Let’s hope they were right. Let’s face into all of this with confidence in ourselves and in the future.


Micheal said...

Yes, it was a good time to make a stand against the prevarication of the Governments and the DUP and I agree with you that it's right to give new opportunities new airings, so to speak. Otherwise it would be impossible to move on and nothing would ever be achieved.

And in there is part of the nature of hope really. Despite all the evidence to the contrary and a gut feeling that says some people never can work with change, a new dawn, another Spring another Irish welcome extends.
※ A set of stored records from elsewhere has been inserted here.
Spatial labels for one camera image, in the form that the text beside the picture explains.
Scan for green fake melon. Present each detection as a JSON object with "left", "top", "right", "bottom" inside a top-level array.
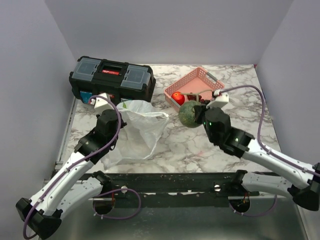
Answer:
[{"left": 178, "top": 100, "right": 201, "bottom": 128}]

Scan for green fake fruit stem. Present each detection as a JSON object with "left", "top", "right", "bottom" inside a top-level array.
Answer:
[{"left": 182, "top": 89, "right": 213, "bottom": 98}]

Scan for red fake apple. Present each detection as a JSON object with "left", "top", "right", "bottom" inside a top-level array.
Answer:
[{"left": 171, "top": 91, "right": 186, "bottom": 106}]

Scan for white plastic bag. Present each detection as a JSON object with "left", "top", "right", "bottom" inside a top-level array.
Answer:
[{"left": 101, "top": 100, "right": 170, "bottom": 170}]

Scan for dark red fake grapes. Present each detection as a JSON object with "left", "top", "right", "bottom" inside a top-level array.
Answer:
[{"left": 186, "top": 93, "right": 210, "bottom": 104}]

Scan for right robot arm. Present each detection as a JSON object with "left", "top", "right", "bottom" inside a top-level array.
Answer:
[{"left": 192, "top": 105, "right": 320, "bottom": 211}]

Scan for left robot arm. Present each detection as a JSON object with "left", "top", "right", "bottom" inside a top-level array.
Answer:
[{"left": 15, "top": 108, "right": 126, "bottom": 240}]

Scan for pink perforated plastic basket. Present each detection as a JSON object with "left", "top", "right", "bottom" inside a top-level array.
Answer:
[{"left": 164, "top": 67, "right": 225, "bottom": 112}]

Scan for black toolbox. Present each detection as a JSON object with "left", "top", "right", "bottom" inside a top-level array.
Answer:
[{"left": 69, "top": 56, "right": 156, "bottom": 105}]

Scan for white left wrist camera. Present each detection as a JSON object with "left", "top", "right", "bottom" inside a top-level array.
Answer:
[{"left": 89, "top": 92, "right": 113, "bottom": 112}]

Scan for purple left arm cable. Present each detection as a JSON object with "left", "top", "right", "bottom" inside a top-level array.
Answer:
[{"left": 22, "top": 95, "right": 123, "bottom": 239}]

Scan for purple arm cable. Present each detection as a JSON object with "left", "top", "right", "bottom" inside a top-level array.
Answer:
[
  {"left": 22, "top": 95, "right": 123, "bottom": 239},
  {"left": 213, "top": 84, "right": 320, "bottom": 178}
]

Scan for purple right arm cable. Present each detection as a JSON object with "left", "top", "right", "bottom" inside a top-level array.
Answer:
[{"left": 213, "top": 84, "right": 320, "bottom": 178}]

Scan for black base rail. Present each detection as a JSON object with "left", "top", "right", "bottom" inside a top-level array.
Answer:
[{"left": 82, "top": 169, "right": 261, "bottom": 208}]

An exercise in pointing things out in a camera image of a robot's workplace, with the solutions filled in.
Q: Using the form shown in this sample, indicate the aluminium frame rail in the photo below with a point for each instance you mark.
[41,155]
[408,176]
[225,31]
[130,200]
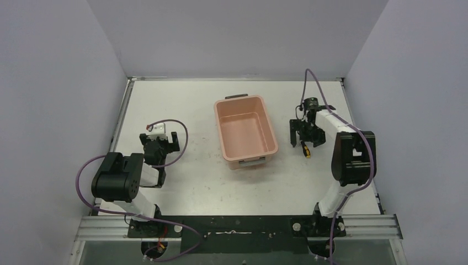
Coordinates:
[106,228]

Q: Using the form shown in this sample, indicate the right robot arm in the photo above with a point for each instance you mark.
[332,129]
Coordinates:
[353,163]

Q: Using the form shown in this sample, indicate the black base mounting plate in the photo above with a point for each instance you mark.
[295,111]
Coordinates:
[297,234]

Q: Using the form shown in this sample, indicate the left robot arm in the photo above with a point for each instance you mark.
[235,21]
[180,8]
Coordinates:
[119,177]

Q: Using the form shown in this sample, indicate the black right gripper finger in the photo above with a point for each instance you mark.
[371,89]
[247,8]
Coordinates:
[318,142]
[294,127]

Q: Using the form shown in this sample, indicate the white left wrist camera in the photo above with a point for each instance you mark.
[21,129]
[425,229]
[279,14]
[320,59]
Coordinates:
[157,131]

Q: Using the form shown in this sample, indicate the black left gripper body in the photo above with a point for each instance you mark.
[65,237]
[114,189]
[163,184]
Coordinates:
[159,140]

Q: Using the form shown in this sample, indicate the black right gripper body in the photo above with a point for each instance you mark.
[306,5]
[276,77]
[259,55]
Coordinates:
[307,130]

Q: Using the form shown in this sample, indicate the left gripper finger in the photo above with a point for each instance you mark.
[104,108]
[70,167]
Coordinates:
[174,145]
[144,138]

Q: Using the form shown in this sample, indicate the pink plastic bin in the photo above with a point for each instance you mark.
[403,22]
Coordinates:
[246,133]

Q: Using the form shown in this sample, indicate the black yellow screwdriver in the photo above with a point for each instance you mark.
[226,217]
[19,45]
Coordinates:
[305,150]

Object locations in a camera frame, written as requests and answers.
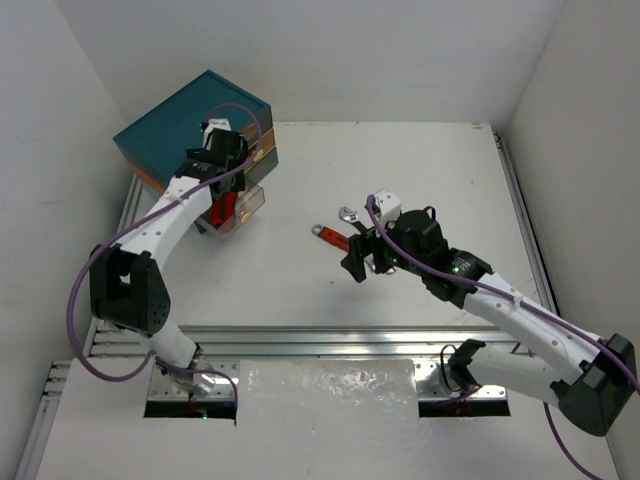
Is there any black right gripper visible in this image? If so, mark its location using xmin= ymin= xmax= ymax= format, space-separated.
xmin=341 ymin=213 xmax=426 ymax=281

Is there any transparent small drawer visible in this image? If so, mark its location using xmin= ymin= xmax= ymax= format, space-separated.
xmin=195 ymin=180 xmax=265 ymax=240

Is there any red handled adjustable wrench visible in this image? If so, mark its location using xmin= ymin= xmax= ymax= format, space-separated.
xmin=311 ymin=224 xmax=349 ymax=252

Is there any black handled adjustable wrench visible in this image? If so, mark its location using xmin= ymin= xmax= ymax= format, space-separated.
xmin=338 ymin=206 xmax=367 ymax=233

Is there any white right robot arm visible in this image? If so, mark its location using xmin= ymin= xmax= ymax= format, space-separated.
xmin=341 ymin=207 xmax=638 ymax=437

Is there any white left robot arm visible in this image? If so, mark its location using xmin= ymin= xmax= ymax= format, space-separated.
xmin=89 ymin=124 xmax=249 ymax=369

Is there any teal drawer organizer box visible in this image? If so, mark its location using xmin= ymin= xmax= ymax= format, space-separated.
xmin=114 ymin=70 xmax=278 ymax=199

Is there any white foam cover panel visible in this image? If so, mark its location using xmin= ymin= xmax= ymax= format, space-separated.
xmin=237 ymin=359 xmax=418 ymax=427

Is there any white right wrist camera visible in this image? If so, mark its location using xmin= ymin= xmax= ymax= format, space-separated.
xmin=373 ymin=189 xmax=402 ymax=226

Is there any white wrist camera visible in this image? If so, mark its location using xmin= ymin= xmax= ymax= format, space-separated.
xmin=373 ymin=189 xmax=402 ymax=226
xmin=200 ymin=118 xmax=231 ymax=149

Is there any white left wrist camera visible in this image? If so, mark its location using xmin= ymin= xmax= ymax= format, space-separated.
xmin=200 ymin=118 xmax=231 ymax=149

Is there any aluminium table edge rail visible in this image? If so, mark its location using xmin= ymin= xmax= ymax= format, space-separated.
xmin=82 ymin=324 xmax=531 ymax=359

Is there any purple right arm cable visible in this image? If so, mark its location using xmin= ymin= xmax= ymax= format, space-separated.
xmin=365 ymin=194 xmax=640 ymax=480

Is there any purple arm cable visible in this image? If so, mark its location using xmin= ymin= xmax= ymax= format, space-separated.
xmin=67 ymin=102 xmax=266 ymax=384
xmin=365 ymin=194 xmax=640 ymax=480

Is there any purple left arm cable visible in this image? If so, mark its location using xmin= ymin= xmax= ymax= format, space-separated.
xmin=67 ymin=102 xmax=266 ymax=384

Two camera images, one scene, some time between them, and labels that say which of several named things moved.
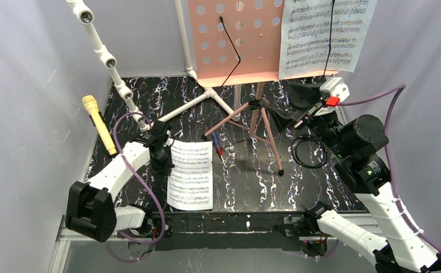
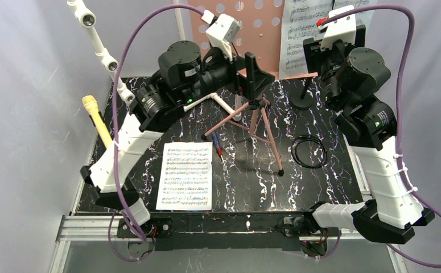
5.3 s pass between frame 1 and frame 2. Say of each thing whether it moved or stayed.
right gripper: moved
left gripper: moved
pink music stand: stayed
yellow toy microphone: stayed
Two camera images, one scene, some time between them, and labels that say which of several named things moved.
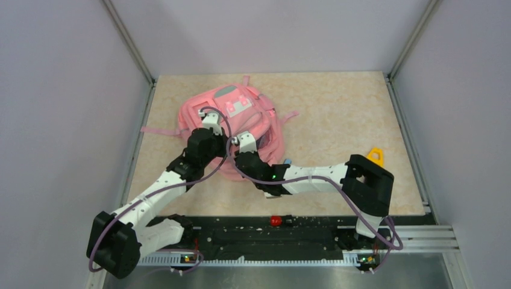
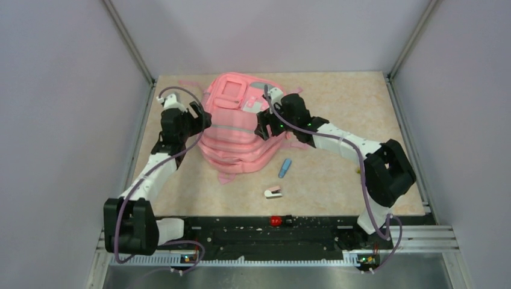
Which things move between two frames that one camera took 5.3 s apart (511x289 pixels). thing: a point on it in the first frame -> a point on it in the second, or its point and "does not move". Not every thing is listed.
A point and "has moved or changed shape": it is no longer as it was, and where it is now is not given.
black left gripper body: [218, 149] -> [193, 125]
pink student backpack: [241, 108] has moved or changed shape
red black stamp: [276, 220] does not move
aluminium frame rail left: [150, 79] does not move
All this work you and the team have put in will pay off. The people are watching and we won't settle for anything less than what Sinn fein is demanding, ever again. There's no going back to Less than status or second class citizenship for any of us Irish again, in any part of these Islands or anywhere else.

Timothy Dougherty said...

Unhappy The Land That Need Heroes . The work is never done Gerry ,The main object of using words, whether in Elocution or Rhetoric , is the make them expressive of thought. This after-thoughts on the Good Friday and the Saint Andrew’s Agreements, In London ,acting in what they perceived to be the best interests of the unionists. Emphasis may compare with the effects;Is not like David Lloyd George was at his post,it is only human that people wish to govern themselves.Records of humanity teach us with better illustrations and we pretend to contemplate lightly on the day. Your words well said:"rights of citizens without preconditions.
A new season of promise and growth"
Some say that National culture can flourish only in a national politic setting and the idealism of the poets.Is deas an rud an beagán ach é a dhéanamh go maith.

Ed Feighan said...

Hi Gerry, Just offering my congratulations to a great job negotiating power sharing. A lot of long hours and hard work paid off. The whole Sinn Fein team needs to celebrate. E.F.

Anonymous said...

I crashed my car during the recent, brief snowfall. I was unhappy. Now, I can smile that the bigger picture is getting brighter. Thanks and continued support to all involved at Hillsborough.

percy said...

well done SF team,
you've torn the arse out of the old order.
Its a new day and a new testament.

Paul Doran said...

The people in the North are fed up to their back teeth with this whole Fiasco, while people are out of work, can’t pay their mortages, These bloody fat Cats are milking the system for its worth. The Sectarian nature of the North won’t go away just yet. The Education system has seen to that, when our kids are taught that Prod or a Taig are no different than a Black or a white person, but their different politics are acceptable nature of life then we can move on.
The North is full of religious clap trap, bit like the South 20 years ago.

They need jobs,Jobs, Jobs,decent housing, good estates where their kids can play in. good community centres,etc

Anonymous said...

Whilst waiting for a more solid regulatory environment for safeguarding and promoting the Irish language, let's just get on and use the language even if it's just to pepper our English. How are press interviews with Irish speakers going to work? Must the person giving the interview always give a translation? If there is no translation, will this always mean the non-Irish speakers are alienated? What do they do in other places like Wales or Quebec or Belgium (Flemish/Walloon) or the Basque Region? Mise le meas, Tadhg O' Caoimh

Linda Coleman said...

Wow, congratulations to the Sinn Féin team! I've been watching reports on UTV; looks like almost everybody's satisfied with the negotiation. Good work, everybody!

Anonymous said...

Is it just me or is everything not dependent on the DUP first getting their way on parades in 3 weeks, before the cross community vote in 4 weeks, to allow the transfer of policing & Justice in April. Is it not then only a done deal if bigots are allowed to walk where they are not wanted? So what's changed?

Anonymous said...

Well done to the SF team,
you stared down the DUP and made them live up to their commitments under the St.Andrews agreement.

The Days of 'croppie lie down' are long gone.
Somebody in the DUP should tell Gregory that.